» DATA PROVIDED
[Start of Attachment]

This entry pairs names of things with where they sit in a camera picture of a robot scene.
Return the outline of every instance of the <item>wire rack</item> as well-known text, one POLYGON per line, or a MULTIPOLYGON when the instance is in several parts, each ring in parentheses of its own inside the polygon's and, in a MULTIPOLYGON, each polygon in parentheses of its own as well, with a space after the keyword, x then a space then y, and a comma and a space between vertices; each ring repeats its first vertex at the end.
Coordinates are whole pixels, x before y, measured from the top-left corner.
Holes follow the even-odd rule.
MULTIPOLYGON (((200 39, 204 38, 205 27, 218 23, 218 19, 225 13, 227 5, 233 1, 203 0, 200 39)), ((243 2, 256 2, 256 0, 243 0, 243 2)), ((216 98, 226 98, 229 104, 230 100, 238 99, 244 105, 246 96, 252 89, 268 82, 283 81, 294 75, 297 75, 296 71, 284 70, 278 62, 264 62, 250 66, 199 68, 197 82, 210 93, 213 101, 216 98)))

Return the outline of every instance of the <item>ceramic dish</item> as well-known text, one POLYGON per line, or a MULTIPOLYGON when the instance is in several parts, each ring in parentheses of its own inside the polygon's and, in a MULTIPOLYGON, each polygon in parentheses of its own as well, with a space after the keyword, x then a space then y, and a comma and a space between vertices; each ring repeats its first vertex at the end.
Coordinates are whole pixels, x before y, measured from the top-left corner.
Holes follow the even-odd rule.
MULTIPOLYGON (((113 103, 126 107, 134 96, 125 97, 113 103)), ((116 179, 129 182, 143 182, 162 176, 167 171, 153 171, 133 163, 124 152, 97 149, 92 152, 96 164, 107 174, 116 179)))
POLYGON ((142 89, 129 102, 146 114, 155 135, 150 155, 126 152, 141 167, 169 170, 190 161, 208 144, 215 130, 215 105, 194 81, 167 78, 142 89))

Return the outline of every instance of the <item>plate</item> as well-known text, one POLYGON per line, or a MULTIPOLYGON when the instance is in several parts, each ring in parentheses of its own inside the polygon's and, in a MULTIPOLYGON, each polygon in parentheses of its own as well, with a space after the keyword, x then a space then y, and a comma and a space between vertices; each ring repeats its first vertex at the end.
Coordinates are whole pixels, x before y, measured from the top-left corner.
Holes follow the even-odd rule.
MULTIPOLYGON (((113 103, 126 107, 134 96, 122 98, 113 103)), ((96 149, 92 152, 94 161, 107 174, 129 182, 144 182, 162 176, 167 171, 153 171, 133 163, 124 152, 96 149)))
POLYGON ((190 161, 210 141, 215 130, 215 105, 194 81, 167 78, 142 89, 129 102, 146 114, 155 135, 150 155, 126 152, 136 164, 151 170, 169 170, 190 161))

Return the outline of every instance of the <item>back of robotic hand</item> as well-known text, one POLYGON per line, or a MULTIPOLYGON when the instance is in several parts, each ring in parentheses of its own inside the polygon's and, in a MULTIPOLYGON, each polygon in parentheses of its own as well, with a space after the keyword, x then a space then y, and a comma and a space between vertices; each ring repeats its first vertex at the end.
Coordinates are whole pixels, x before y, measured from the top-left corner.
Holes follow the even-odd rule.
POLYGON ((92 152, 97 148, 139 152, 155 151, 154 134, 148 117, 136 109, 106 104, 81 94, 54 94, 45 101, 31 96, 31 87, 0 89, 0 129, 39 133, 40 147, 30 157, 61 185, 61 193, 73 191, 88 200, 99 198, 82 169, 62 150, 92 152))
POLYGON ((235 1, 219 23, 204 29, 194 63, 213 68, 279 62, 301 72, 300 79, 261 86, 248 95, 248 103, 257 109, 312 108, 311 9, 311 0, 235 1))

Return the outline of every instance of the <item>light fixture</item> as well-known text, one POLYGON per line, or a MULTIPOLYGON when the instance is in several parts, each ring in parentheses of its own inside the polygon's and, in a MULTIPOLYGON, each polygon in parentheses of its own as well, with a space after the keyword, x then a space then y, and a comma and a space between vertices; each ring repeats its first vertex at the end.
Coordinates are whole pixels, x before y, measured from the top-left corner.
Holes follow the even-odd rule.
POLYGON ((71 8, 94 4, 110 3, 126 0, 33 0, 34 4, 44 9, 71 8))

[End of Attachment]

» PROBLEM TO SOLVE
An exact reproduction of all the records is needed.

» RESULT FOR THIS TASK
This entry pairs names of things with where they sit in a camera picture of a robot scene.
Return the outline of every instance of the <item>wire rack</item> as well-known text, one POLYGON per line, or a MULTIPOLYGON when the instance is in several parts, each ring in parentheses of its own inside the polygon's and, in a MULTIPOLYGON, each polygon in parentheses of its own as well, with a space after the keyword, x then a space then y, and a comma and a space between vertices; each ring repeats its first vertex at the end.
Coordinates are whole pixels, x before y, measured from the top-left corner.
Holes follow the even-odd rule.
MULTIPOLYGON (((200 39, 204 38, 205 27, 218 23, 218 19, 225 13, 227 5, 233 1, 203 0, 200 39)), ((243 2, 256 2, 256 0, 243 0, 243 2)), ((216 98, 226 98, 229 104, 230 100, 238 99, 244 105, 246 96, 252 89, 268 82, 283 81, 294 75, 297 75, 296 71, 284 70, 278 62, 264 62, 250 66, 199 68, 197 82, 210 93, 213 101, 216 98)))

Return the outline of every instance of the <item>ceramic dish</item> as well-known text, one POLYGON per line, or a MULTIPOLYGON when the instance is in several parts, each ring in parentheses of its own inside the polygon's and, in a MULTIPOLYGON, each polygon in parentheses of its own as well, with a space after the keyword, x then a space then y, and a comma and a space between vertices; each ring repeats its first vertex at the end.
Coordinates are whole pixels, x before y, measured from the top-left corner.
Holes follow the even-odd rule.
MULTIPOLYGON (((113 103, 126 107, 134 96, 125 97, 113 103)), ((116 179, 129 182, 143 182, 162 176, 167 171, 153 171, 133 163, 124 152, 97 149, 92 152, 96 164, 107 174, 116 179)))
POLYGON ((142 89, 129 102, 146 114, 155 135, 150 155, 126 152, 141 167, 169 170, 190 161, 208 144, 215 130, 215 105, 194 81, 167 78, 142 89))

Return the outline of every instance of the <item>plate</item> as well-known text, one POLYGON per line, or a MULTIPOLYGON when the instance is in several parts, each ring in parentheses of its own inside the polygon's and, in a MULTIPOLYGON, each polygon in parentheses of its own as well, with a space after the keyword, x then a space then y, and a comma and a space between vertices; each ring repeats its first vertex at the end.
Coordinates are whole pixels, x before y, measured from the top-left corner.
Holes follow the even-odd rule.
MULTIPOLYGON (((113 103, 126 107, 134 96, 122 98, 113 103)), ((96 149, 92 152, 94 161, 107 174, 129 182, 144 182, 162 176, 167 171, 153 171, 133 163, 124 152, 96 149)))
POLYGON ((190 161, 210 141, 215 130, 215 105, 194 81, 167 78, 142 89, 129 102, 146 114, 155 135, 150 155, 126 152, 136 164, 151 170, 169 170, 190 161))

Return the outline of every instance of the <item>back of robotic hand</item> as well-known text, one POLYGON per line, or a MULTIPOLYGON when the instance is in several parts, each ring in parentheses of its own inside the polygon's and, in a MULTIPOLYGON, each polygon in parentheses of its own as well, with a space after the keyword, x then a space then y, and a comma and a space between vertices; each ring repeats its first vertex at the end.
Coordinates are whole pixels, x before y, measured from the top-left corner.
Holes follow the even-odd rule.
POLYGON ((92 152, 97 148, 139 152, 155 151, 154 134, 148 117, 136 109, 106 104, 81 94, 54 94, 45 101, 31 96, 31 87, 0 89, 0 129, 39 133, 40 147, 30 157, 61 185, 61 193, 73 191, 88 200, 99 198, 82 169, 62 150, 92 152))
POLYGON ((235 1, 219 23, 204 29, 194 63, 213 68, 279 62, 301 72, 300 79, 261 86, 248 95, 248 103, 257 109, 312 108, 311 9, 311 0, 235 1))

Return the outline of every instance of the <item>light fixture</item> as well-known text, one POLYGON per line, or a MULTIPOLYGON when the instance is in several parts, each ring in parentheses of its own inside the polygon's and, in a MULTIPOLYGON, each polygon in parentheses of its own as well, with a space after the keyword, x then a space then y, and a comma and a space between vertices; each ring repeats its first vertex at the end.
Coordinates are whole pixels, x before y, measured from the top-left corner.
Holes follow the even-odd rule.
POLYGON ((71 8, 94 4, 110 3, 126 0, 33 0, 34 4, 44 9, 71 8))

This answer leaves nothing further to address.